Task objective
Repeat the data exactly, please.

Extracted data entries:
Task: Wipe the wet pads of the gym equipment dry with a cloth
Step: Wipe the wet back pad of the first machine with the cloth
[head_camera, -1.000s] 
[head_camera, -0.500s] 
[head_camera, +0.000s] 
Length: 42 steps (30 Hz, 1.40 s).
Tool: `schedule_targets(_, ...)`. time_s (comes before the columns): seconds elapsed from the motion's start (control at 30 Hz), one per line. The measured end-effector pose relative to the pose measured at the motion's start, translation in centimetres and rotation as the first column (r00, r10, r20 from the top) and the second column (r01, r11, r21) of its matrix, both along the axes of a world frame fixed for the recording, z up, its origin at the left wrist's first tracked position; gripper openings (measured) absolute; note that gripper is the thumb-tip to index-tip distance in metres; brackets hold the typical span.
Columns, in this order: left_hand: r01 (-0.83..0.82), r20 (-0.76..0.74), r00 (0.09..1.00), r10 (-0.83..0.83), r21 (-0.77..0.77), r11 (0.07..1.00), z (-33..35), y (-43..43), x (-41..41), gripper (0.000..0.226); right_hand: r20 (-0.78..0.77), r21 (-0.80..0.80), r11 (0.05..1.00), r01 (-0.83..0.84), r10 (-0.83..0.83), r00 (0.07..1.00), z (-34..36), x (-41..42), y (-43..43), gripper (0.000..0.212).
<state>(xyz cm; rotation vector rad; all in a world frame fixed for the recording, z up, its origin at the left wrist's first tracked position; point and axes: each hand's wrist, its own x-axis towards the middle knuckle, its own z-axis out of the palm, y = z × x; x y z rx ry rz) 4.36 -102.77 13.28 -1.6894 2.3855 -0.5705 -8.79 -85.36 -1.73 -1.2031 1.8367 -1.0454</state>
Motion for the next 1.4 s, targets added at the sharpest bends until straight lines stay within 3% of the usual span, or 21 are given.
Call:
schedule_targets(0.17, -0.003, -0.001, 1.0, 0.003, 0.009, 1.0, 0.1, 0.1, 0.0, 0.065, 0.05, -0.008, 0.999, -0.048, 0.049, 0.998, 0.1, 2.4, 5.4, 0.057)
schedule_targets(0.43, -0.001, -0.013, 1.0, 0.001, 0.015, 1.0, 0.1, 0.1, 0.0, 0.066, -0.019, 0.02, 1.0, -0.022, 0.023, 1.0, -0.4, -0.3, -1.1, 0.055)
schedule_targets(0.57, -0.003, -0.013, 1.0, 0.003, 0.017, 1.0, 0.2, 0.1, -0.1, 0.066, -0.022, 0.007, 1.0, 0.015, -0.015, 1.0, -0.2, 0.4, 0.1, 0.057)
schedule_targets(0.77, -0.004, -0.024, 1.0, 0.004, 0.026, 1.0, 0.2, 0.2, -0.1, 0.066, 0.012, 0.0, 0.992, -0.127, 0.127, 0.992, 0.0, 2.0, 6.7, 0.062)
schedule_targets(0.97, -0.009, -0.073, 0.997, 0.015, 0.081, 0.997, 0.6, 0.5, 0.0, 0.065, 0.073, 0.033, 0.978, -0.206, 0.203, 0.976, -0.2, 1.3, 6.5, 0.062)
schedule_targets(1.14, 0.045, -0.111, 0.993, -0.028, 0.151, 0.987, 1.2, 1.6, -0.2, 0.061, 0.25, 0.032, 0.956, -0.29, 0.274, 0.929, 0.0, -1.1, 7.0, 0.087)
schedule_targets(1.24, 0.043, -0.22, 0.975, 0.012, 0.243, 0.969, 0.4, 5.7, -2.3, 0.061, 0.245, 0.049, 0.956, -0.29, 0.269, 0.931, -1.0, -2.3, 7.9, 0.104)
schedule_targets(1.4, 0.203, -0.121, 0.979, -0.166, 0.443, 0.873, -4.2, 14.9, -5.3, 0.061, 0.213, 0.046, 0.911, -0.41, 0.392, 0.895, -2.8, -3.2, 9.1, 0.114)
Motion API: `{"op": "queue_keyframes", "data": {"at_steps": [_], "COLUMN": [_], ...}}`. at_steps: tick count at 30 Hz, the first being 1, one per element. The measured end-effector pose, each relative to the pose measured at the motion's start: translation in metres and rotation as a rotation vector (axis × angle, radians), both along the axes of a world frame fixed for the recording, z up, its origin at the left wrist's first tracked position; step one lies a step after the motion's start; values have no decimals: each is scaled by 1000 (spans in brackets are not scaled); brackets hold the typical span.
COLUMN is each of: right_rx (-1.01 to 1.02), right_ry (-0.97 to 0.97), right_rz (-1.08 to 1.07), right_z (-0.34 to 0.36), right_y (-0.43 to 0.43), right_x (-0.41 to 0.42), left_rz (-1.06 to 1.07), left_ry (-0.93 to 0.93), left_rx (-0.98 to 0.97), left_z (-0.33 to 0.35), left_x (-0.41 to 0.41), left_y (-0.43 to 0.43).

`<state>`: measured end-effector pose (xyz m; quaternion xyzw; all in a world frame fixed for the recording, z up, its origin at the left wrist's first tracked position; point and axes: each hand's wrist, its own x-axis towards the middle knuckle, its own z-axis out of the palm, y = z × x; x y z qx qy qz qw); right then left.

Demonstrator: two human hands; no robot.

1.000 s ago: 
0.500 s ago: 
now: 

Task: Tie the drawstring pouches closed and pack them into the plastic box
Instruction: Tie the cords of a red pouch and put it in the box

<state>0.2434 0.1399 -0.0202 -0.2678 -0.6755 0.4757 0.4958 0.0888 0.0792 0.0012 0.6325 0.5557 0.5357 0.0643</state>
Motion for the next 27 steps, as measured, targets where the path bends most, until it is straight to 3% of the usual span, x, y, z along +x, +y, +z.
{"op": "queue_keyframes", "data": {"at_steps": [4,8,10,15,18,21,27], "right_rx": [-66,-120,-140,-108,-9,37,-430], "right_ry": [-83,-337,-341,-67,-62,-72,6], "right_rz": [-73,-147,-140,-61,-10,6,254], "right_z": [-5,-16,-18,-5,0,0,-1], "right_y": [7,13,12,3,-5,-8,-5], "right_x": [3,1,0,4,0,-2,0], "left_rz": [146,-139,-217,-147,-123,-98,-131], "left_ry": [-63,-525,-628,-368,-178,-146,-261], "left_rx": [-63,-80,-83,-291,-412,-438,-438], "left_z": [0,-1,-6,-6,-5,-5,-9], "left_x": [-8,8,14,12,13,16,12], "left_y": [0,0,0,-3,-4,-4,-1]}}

Reply to the exercise
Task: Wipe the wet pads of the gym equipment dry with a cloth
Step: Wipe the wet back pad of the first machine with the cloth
[head_camera, -1.000s] 
[head_camera, -0.500s] 
[head_camera, +0.000s] 
Length: 42 steps (30 Hz, 1.40 s).
Tool: `schedule_targets(_, ...)`. time_s (comes before the columns): seconds elapsed from the motion's start (control at 30 Hz), one per line. The measured end-effector pose relative to the pose measured at the motion's start, translation in centimetres and rotation as the first column (r00, r10, r20 from the top) and the second column (r01, r11, r21) of its matrix, both along the axes of a world frame fixed for the recording, z up, its origin at the left wrist's first tracked position; gripper openings (measured) absolute; note that gripper is the thumb-tip to index-tip distance in metres; brackets hold the typical span.
Columns, in this order: left_hand: r01 (-0.83..0.82), r20 (-0.76..0.74), r00 (0.09..1.00), r10 (-0.83..0.83), r21 (-0.77..0.77), r11 (0.07..1.00), z (-33..35), y (-43..43), x (-41..41), gripper (0.000..0.226); right_hand: r20 (-0.78..0.77), r21 (-0.80..0.80), r11 (0.05..1.00), r01 (-0.83..0.84), r10 (-0.83..0.83), r00 (0.07..1.00), z (-34..36), x (-41..42), y (-43..43), gripper (0.000..0.212).
<state>(xyz cm; rotation vector rad; all in a world frame fixed for the recording, z up, its origin at the left wrist's first tracked position; point and axes: each hand's wrist, its own x-axis towards the middle knuckle, its own z-axis out of the palm, y = z × x; x y z rx ry rz) 4.36 -102.77 13.28 -1.6894 2.3855 -0.5705 -8.79 -85.36 -1.73 -1.2031 1.8367 -1.0454</state>
Motion for the next 1.4 s, targets added at the sharpest bends until straight lines stay within 3% of the usual span, or 21 are given.
Call:
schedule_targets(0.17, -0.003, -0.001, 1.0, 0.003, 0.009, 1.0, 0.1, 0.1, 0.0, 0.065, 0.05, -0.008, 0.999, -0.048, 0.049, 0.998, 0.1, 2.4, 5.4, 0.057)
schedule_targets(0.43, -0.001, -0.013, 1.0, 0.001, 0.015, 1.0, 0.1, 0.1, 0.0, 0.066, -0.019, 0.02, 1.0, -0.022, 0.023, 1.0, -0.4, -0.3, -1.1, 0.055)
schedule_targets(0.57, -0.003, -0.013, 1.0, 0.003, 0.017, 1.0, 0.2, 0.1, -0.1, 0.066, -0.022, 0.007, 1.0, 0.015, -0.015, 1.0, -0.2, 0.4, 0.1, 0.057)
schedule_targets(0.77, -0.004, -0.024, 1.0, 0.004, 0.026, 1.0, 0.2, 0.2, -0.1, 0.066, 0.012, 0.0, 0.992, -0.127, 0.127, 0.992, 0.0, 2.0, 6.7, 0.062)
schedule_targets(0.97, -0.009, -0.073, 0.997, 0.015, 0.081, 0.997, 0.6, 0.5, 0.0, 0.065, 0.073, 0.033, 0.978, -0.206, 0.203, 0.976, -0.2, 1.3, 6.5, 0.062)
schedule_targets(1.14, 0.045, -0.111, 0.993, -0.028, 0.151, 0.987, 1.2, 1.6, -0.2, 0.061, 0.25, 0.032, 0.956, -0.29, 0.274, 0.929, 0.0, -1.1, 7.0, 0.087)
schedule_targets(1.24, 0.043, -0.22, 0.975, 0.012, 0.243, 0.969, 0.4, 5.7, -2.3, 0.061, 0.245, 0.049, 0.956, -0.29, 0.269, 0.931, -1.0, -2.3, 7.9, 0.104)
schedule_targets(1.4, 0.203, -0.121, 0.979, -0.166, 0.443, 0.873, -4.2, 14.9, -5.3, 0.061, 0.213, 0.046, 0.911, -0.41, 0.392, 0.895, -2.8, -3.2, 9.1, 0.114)
Motion API: `{"op": "queue_keyframes", "data": {"at_steps": [_], "COLUMN": [_], ...}}`. at_steps: tick count at 30 Hz, the first being 1, one per element. The measured end-effector pose, each relative to the pose measured at the motion's start: translation in metres and rotation as a rotation vector (axis × angle, radians), both along the axes of a world frame fixed for the recording, z up, its origin at the left wrist's first tracked position; step one lies a step after the motion's start; values have no decimals: each is scaled by 1000 (spans in brackets are not scaled); brackets hold the typical span.
COLUMN is each of: right_rx (-1.01 to 1.02), right_ry (-0.97 to 0.97), right_rz (-1.08 to 1.07), right_z (-0.34 to 0.36), right_y (-0.43 to 0.43), right_x (-0.41 to 0.42), left_rz (-1.06 to 1.07), left_ry (-0.93 to 0.93), left_rx (-0.98 to 0.97), left_z (-0.33 to 0.35), left_x (-0.41 to 0.41), left_y (-0.43 to 0.43).

`<state>`: measured end-effector pose (xyz m; quaternion xyzw; all in a world frame fixed for the recording, z up, its origin at the left wrist's first tracked position; point and axes: each hand's wrist, its own x-axis towards the middle knuckle, its own z-axis out of the palm, y = z × x; x y z qx qy qz qw); right then left.

Demonstrator: two human hands; no robot.

1.000 s ago: 
0.500 s ago: 
now: 

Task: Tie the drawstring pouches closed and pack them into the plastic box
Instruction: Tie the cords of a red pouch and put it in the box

<state>0.2434 0.1399 -0.0202 -0.2678 -0.6755 0.4757 0.4958 0.0888 0.0792 0.0012 0.6325 0.5557 0.5357 0.0643</state>
Motion for the next 27 steps, as measured, targets where the path bends most, until it is straight to 3% of the usual span, x, y, z along +x, +y, +z.
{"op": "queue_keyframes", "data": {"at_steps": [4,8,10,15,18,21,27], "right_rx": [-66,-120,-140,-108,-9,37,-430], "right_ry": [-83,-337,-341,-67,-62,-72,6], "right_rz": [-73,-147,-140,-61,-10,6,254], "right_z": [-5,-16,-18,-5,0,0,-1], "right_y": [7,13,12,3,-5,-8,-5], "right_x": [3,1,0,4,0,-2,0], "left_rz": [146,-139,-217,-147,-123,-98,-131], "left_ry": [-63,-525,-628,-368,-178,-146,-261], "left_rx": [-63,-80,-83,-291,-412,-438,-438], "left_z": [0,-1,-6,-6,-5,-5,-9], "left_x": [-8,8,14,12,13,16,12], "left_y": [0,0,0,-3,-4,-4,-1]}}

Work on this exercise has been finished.